= Exercise details =
Copy the data exactly, pictures aside.

:: Supplied data ::

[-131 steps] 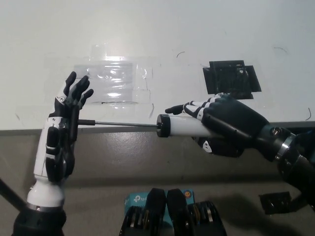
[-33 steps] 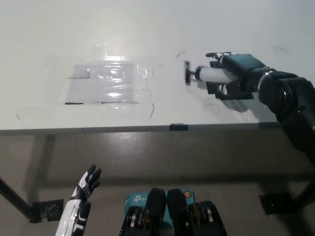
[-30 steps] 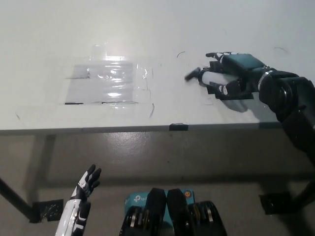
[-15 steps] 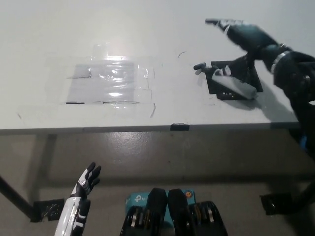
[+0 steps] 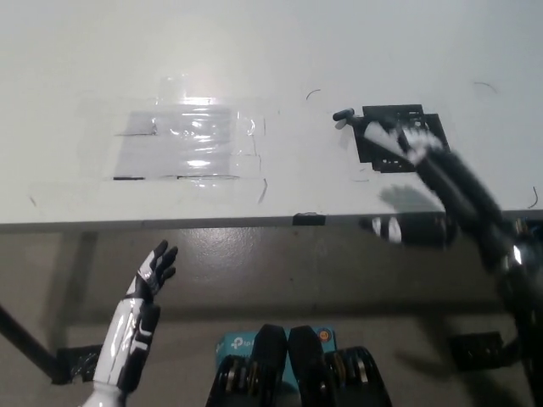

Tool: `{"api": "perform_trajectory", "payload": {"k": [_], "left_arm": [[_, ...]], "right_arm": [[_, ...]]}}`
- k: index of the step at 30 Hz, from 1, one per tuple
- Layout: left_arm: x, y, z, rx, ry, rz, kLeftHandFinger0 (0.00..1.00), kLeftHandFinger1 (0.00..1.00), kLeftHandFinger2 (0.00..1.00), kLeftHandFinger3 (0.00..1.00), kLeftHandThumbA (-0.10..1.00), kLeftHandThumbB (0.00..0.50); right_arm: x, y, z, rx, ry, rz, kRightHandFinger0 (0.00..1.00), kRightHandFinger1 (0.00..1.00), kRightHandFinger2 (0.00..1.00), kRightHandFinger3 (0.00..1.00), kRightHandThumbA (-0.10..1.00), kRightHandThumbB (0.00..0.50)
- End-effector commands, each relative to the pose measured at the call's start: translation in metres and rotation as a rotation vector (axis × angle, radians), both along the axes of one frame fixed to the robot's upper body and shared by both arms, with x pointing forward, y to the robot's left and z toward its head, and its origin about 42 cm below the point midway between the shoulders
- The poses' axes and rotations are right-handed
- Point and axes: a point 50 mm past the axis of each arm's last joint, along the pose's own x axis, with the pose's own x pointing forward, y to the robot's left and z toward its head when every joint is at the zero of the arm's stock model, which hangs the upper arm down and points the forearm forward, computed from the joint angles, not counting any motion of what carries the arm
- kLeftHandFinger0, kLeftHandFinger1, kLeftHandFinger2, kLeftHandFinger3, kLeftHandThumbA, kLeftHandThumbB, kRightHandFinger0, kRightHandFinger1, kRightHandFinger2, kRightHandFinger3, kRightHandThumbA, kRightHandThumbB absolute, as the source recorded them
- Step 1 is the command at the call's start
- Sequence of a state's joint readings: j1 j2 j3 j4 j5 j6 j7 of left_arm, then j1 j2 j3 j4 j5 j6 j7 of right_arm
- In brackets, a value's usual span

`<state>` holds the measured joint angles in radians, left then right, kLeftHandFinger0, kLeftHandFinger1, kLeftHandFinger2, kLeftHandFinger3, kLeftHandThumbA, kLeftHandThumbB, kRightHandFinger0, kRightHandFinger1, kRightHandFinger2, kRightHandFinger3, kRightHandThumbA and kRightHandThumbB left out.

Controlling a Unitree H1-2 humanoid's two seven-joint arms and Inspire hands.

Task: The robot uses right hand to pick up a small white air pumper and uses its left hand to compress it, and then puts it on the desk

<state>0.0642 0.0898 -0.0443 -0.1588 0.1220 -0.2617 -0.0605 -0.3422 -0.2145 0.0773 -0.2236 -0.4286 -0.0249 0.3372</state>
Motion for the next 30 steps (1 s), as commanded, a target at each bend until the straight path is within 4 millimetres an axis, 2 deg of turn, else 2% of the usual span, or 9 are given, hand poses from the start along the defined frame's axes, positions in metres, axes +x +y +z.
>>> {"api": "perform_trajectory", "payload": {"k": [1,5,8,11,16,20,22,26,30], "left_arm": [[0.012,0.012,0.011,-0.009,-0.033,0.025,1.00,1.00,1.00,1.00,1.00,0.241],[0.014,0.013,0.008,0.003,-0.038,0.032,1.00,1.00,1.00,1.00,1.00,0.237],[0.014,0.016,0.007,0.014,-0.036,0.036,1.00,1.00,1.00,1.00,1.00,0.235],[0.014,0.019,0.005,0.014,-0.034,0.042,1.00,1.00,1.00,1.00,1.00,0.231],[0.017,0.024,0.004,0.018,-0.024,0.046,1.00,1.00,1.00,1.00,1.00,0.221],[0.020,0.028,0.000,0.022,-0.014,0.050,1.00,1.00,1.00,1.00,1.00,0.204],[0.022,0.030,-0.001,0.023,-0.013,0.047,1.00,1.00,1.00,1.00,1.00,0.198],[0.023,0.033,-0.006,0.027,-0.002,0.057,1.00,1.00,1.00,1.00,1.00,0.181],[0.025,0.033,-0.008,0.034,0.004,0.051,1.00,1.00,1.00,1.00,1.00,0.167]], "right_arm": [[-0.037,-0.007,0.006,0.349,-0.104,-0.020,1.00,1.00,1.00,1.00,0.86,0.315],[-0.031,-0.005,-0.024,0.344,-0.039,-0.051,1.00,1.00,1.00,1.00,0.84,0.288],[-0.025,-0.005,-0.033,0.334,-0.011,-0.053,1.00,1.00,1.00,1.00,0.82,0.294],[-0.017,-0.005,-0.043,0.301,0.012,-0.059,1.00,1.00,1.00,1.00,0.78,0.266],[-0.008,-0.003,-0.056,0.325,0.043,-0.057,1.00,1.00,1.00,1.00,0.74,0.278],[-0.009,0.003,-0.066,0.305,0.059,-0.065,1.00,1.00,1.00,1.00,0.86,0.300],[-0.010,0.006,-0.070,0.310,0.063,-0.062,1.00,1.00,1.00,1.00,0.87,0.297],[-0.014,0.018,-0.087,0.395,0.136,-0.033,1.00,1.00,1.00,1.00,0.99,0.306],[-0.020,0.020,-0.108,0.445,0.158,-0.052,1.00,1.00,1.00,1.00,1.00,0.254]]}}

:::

= Output below =
[-131 steps] 
[-33 steps] 
[-30 steps] 
[-15 steps] 
[+0 steps] 

Tool: `{"api": "perform_trajectory", "payload": {"k": [_], "left_arm": [[_, ...]], "right_arm": [[_, ...]]}}`
- k: index of the step at 30 Hz, from 1, one per tuple
- Layout: left_arm: x, y, z, rx, ry, rz, kLeftHandFinger0 (0.00..1.00), kLeftHandFinger1 (0.00..1.00), kLeftHandFinger2 (0.00..1.00), kLeftHandFinger3 (0.00..1.00), kLeftHandThumbA (-0.10..1.00), kLeftHandThumbB (0.00..0.50); right_arm: x, y, z, rx, ry, rz, kRightHandFinger0 (0.00..1.00), kRightHandFinger1 (0.00..1.00), kRightHandFinger2 (0.00..1.00), kRightHandFinger3 (0.00..1.00), kRightHandThumbA (-0.10..1.00), kRightHandThumbB (0.00..0.50)
- End-effector commands, each relative to the pose measured at the call's start: translation in metres and rotation as a rotation vector (axis × angle, radians), both along the axes of one frame fixed to the robot's upper body and shared by both arms, with x pointing forward, y to the robot's left and z toward its head, and its origin about 42 cm below the point midway between the shoulders
- The poses' axes and rotations are right-handed
- Point and axes: a point 50 mm past the axis of each arm's last joint, along the pose's own x axis, with the pose's own x pointing forward, y to the robot's left and z toward its head when every joint is at the zero of the arm's stock model, which hangs the upper arm down and points the forearm forward, computed from the joint angles, not counting any motion of what carries the arm
- kLeftHandFinger0, kLeftHandFinger1, kLeftHandFinger2, kLeftHandFinger3, kLeftHandThumbA, kLeftHandThumbB, kRightHandFinger0, kRightHandFinger1, kRightHandFinger2, kRightHandFinger3, kRightHandThumbA, kRightHandThumbB absolute, as the source recorded them
- Step 1 is the command at the call's start
- Sequence of a state's joint readings: j1 j2 j3 j4 j5 j6 j7 of left_arm, then j1 j2 j3 j4 j5 j6 j7 of right_arm
- In brackets, a value's usual span

`<state>` holds the measured joint angles in radians, left then right, kLeftHandFinger0, kLeftHandFinger1, kLeftHandFinger2, kLeftHandFinger3, kLeftHandThumbA, kLeftHandThumbB, kRightHandFinger0, kRightHandFinger1, kRightHandFinger2, kRightHandFinger3, kRightHandThumbA and kRightHandThumbB left out.

Controlling a Unitree H1-2 humanoid's two seven-joint arms and Inspire hands.

Task: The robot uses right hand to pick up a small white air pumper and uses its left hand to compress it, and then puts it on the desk

<state>0.0642 0.0898 -0.0443 -0.1588 0.1220 -0.2617 -0.0605 -0.3422 -0.2145 0.0773 -0.2236 -0.4286 -0.0249 0.3372</state>
Motion for the next 30 steps (1 s), as commanded, a target at each bend until the straight path is within 4 millimetres an axis, 2 deg of turn, else 2% of the usual span, or 9 are given, hand poses from the start along the defined frame's axes, positions in metres, axes +x +y +z.
>>> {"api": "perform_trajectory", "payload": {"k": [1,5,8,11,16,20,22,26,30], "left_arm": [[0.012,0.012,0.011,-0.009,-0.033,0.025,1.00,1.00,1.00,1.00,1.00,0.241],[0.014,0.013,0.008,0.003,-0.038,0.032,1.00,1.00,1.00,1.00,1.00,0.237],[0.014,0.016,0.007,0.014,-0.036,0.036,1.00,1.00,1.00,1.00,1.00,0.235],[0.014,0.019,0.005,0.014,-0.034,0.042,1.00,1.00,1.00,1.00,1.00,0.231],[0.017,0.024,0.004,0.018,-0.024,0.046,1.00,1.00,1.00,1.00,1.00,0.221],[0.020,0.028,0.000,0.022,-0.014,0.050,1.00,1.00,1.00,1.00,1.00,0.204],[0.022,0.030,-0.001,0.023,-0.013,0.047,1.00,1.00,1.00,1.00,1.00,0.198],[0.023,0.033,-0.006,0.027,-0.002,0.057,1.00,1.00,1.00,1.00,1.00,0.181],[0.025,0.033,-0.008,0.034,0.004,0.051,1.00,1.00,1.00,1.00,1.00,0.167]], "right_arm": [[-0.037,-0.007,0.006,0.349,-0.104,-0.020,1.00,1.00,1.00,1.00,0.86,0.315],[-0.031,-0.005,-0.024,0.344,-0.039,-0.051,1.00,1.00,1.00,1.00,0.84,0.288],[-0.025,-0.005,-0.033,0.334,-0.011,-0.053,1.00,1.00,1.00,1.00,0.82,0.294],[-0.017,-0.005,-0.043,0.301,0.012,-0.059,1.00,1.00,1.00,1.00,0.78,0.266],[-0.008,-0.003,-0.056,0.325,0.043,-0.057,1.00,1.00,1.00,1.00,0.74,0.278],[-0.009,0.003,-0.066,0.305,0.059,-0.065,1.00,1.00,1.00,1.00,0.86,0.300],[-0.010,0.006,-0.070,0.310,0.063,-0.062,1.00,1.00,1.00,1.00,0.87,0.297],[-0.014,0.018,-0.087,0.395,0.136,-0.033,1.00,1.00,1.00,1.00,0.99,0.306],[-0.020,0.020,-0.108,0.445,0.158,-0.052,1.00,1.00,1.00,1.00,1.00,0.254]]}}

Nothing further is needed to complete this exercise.